WORK REQUIRED:
Scan the entries for "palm". Every line that holds it is to be copied.

SOURCE MATERIAL:
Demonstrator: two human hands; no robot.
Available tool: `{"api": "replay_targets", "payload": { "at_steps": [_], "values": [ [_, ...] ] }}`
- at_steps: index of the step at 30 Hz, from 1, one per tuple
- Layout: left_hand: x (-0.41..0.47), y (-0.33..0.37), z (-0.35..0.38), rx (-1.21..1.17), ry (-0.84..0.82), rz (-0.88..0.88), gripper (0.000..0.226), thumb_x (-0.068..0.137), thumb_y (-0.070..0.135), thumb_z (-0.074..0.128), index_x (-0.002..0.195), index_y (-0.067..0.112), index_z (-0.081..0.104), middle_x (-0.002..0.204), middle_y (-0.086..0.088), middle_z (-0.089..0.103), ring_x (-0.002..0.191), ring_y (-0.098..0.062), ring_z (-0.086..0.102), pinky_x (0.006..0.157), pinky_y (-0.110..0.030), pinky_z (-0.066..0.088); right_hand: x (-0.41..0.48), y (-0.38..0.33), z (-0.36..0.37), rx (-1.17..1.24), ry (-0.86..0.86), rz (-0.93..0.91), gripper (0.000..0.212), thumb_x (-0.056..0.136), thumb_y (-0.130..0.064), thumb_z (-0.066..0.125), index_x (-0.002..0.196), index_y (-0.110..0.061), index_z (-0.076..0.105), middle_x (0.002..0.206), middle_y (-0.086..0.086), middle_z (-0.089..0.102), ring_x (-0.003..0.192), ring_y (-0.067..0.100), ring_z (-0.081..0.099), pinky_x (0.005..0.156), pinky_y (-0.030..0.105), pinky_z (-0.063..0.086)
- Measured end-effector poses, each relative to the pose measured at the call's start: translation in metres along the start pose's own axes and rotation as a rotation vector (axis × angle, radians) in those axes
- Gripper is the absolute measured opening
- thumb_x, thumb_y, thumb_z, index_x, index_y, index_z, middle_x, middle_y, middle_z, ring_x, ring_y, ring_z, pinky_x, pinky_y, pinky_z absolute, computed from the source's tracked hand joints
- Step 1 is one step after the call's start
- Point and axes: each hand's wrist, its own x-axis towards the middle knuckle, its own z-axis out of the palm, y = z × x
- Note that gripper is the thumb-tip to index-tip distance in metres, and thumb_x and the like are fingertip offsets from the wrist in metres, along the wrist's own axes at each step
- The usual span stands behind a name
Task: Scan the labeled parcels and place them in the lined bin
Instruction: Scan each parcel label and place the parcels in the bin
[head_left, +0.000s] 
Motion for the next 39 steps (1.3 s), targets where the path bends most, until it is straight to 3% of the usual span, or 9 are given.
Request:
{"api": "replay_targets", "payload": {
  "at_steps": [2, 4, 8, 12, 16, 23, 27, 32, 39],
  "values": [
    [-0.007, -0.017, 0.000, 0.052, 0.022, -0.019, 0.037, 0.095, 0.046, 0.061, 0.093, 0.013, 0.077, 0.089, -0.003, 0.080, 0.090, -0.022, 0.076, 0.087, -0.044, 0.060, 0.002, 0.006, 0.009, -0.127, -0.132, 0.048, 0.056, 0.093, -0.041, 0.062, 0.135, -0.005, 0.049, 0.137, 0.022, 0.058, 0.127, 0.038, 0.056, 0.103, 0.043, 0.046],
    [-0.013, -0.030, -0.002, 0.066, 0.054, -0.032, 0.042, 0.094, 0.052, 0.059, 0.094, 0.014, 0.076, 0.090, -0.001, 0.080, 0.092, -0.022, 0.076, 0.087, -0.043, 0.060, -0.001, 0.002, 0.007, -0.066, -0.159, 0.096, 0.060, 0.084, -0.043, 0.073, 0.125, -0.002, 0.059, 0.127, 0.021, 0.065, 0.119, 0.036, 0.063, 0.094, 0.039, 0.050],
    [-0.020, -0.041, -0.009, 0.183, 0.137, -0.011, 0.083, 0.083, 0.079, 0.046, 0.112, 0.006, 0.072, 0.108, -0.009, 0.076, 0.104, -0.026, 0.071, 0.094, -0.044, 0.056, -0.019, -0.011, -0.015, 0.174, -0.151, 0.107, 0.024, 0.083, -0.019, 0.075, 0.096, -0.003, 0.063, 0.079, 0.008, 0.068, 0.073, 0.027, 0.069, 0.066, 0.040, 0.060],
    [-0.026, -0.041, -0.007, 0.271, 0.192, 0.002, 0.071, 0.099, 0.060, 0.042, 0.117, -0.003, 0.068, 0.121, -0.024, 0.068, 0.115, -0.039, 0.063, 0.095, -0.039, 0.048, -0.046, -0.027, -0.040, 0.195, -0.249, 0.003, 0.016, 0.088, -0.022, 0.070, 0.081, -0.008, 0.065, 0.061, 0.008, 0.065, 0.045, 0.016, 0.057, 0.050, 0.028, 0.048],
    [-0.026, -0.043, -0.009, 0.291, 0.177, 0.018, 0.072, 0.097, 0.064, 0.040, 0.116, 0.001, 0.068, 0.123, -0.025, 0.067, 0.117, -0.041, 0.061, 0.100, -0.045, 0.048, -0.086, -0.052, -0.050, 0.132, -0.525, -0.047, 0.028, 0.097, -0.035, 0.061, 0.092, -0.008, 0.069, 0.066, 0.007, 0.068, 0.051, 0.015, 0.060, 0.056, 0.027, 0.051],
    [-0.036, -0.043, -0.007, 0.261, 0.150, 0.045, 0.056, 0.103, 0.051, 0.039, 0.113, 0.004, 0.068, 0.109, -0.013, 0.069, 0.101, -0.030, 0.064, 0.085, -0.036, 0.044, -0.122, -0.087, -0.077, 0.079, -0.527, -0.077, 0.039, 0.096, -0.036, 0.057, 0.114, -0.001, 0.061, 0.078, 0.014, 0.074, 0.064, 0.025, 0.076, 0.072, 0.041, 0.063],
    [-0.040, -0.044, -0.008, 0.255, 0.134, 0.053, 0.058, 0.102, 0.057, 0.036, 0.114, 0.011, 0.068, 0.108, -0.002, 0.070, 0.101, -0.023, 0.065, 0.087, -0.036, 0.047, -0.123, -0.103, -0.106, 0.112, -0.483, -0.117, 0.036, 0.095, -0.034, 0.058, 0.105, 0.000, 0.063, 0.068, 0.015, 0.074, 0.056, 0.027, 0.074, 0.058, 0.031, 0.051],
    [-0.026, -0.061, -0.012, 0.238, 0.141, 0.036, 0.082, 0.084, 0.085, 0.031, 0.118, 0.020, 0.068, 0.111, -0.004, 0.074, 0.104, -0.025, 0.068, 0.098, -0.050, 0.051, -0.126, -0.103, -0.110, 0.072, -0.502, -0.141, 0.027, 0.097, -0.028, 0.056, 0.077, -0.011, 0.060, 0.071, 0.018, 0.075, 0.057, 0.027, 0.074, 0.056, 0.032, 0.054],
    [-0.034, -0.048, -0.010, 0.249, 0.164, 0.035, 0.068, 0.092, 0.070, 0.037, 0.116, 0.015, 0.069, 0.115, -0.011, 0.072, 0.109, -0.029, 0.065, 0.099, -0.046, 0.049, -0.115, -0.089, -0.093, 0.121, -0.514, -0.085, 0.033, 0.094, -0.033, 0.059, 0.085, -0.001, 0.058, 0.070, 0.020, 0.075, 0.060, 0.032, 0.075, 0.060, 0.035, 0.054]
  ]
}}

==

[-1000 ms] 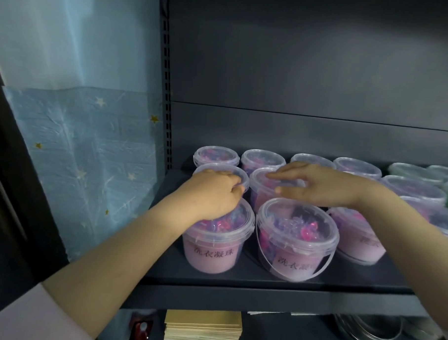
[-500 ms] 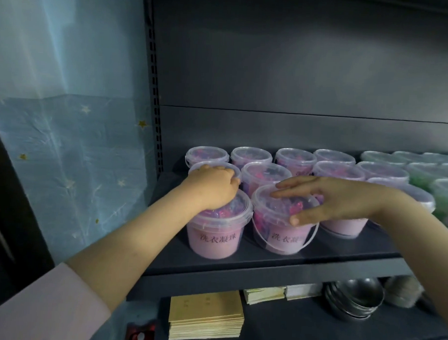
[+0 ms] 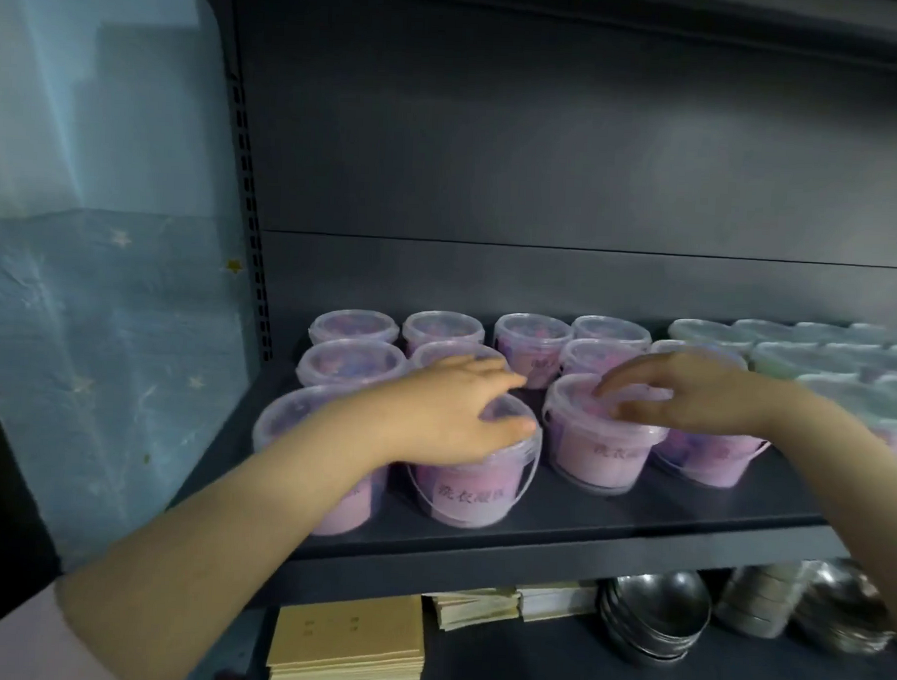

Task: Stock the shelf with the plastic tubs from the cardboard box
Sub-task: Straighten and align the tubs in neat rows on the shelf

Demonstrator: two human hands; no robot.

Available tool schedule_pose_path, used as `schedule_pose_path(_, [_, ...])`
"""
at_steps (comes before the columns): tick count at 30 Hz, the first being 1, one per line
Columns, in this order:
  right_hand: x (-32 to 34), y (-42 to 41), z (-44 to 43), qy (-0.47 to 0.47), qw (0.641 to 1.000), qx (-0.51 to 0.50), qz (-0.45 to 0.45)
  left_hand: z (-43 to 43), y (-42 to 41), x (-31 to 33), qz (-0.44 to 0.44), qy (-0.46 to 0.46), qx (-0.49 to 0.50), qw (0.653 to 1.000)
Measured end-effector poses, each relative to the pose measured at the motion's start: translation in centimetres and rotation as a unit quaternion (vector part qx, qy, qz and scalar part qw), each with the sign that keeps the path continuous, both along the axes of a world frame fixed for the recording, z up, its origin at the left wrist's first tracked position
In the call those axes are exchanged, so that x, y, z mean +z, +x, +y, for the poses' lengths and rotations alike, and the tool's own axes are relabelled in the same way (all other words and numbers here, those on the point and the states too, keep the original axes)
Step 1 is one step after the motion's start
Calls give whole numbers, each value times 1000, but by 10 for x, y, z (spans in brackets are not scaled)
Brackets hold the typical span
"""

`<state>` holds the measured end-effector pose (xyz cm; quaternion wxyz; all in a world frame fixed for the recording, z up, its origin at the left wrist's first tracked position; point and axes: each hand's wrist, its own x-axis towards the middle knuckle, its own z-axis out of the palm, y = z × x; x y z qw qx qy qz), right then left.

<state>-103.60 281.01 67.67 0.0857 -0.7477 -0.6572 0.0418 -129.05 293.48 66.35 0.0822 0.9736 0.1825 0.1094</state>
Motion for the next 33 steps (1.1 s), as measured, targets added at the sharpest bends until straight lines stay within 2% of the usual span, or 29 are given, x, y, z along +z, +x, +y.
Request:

WRITTEN RESPONSE:
- Point and axes: each hand's wrist, its own x-axis towards the middle knuckle, its own z-axis out of the palm, y = z × x
`<state>` holds the measured end-effector pose (xyz cm; quaternion wxyz; all in a world frame fixed for the recording, z up, its origin at the left wrist's first tracked position; point and axes: each hand's wrist, its own x-axis towards the middle knuckle, its own z-axis out of the palm, y = z × x; x y z qw qx qy qz), right then left.

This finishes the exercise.